Reinforcement Learning with Verifiable Rewards (RLVR) serves as a cornerstone technique for enhancing the reasoning capabilities of Large Language Models (LLMs). However, its training is often plagued by \emph{entropy collapse}, a rapid decline in policy entropy that limits exploration and undermines training effectiveness. While recent works attempt to mitigate this issue via several heuristic entropy interventions, the underlying mechanisms remain poorly understood. In this work, we conduct comprehensive theoretical and empirical analyses of entropy dynamics in RLVR, offering two main insights: (1) We derive a tight analytical approximation for token-level entropy change at each update step, revealing four governing factors and providing a unified theoretical framework to explain how existing methods influence entropy; (2) We reveal a fundamental limitation of recent approaches: they rely on heuristic adjustments to one or two of these factors, leaving other relevant factors unconsidered, thus inherently limiting their effectiveness. Motivated by these findings, we propose STEER, a principled entropy-modulation method that adaptively reweights tokens based on theoretically-estimated entropy variations. Extensive experiments across six mathematical reasoning and three coding benchmarks demonstrate that STEER effectively mitigates entropy collapse and consistently outperforms state-of-the-art baselines.

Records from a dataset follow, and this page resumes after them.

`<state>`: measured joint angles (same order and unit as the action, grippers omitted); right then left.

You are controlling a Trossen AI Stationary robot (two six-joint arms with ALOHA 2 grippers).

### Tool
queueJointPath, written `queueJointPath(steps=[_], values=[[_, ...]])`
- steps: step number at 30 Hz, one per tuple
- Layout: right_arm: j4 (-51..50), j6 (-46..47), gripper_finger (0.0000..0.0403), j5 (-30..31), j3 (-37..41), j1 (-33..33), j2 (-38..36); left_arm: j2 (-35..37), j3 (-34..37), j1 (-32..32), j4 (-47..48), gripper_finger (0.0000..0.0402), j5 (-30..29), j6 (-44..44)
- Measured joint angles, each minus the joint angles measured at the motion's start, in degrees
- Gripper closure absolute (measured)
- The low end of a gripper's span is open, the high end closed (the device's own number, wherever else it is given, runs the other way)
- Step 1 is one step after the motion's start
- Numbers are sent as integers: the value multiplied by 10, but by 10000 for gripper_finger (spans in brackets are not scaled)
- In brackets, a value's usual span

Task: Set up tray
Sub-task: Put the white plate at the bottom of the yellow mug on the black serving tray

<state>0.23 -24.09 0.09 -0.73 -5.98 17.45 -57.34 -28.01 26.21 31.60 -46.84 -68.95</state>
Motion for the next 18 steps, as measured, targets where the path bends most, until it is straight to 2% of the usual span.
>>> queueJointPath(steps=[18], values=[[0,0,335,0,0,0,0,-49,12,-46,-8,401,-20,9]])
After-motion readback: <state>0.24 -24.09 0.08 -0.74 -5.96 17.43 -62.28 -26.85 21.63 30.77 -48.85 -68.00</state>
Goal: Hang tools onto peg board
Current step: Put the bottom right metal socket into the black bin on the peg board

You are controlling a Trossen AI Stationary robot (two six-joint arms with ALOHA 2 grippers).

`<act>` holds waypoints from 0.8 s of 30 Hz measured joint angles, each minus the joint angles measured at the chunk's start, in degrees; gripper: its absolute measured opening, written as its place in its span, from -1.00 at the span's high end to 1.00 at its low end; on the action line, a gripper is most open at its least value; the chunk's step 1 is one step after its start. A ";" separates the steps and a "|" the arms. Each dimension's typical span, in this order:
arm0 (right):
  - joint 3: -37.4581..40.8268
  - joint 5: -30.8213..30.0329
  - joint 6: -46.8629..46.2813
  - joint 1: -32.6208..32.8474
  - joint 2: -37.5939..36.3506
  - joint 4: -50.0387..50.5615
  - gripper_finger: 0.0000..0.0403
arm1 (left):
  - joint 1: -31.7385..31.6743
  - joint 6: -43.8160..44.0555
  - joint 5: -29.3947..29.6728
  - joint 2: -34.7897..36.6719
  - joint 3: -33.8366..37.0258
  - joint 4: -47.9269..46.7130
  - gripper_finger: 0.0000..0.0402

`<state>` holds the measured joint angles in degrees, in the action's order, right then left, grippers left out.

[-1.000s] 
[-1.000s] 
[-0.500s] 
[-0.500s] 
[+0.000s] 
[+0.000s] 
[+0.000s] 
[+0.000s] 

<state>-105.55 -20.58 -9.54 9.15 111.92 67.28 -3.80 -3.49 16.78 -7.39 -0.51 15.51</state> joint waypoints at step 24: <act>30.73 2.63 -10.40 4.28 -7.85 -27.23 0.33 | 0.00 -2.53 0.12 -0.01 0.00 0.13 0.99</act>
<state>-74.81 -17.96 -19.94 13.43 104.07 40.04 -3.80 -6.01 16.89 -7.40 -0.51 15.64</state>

翻译：具有可验证奖励的强化学习是增强大型语言模型推理能力的关键技术。然而，其训练常受限于\textit{熵崩塌}，即策略熵的快速下降，这限制了探索并削弱了训练效果。尽管近期研究尝试通过若干启发式熵干预方法来缓解此问题，但其内在机制仍不明确。本文对RLVR中的熵动力学进行了全面的理论与实证分析，主要贡献如下：（1）我们推导出每一步更新时令牌级熵变化的紧致分析近似，揭示出四个主导因素，并提供了一个统一的理论框架来解释现有方法如何影响熵；（2）我们揭示了近期方法的一个根本性局限：它们仅基于启发式调整其中一个或两个因素，而忽视了其他相关因素，因此本质上限制了其效果。受这些发现启发，我们提出了STEER，一种基于理论估计熵变化自适应重新加权令牌的熵调控方法。在六个数学推理和三个编码基准上的大量实验表明，STEER能有效缓解熵崩塌，并始终优于现有最先进基线方法。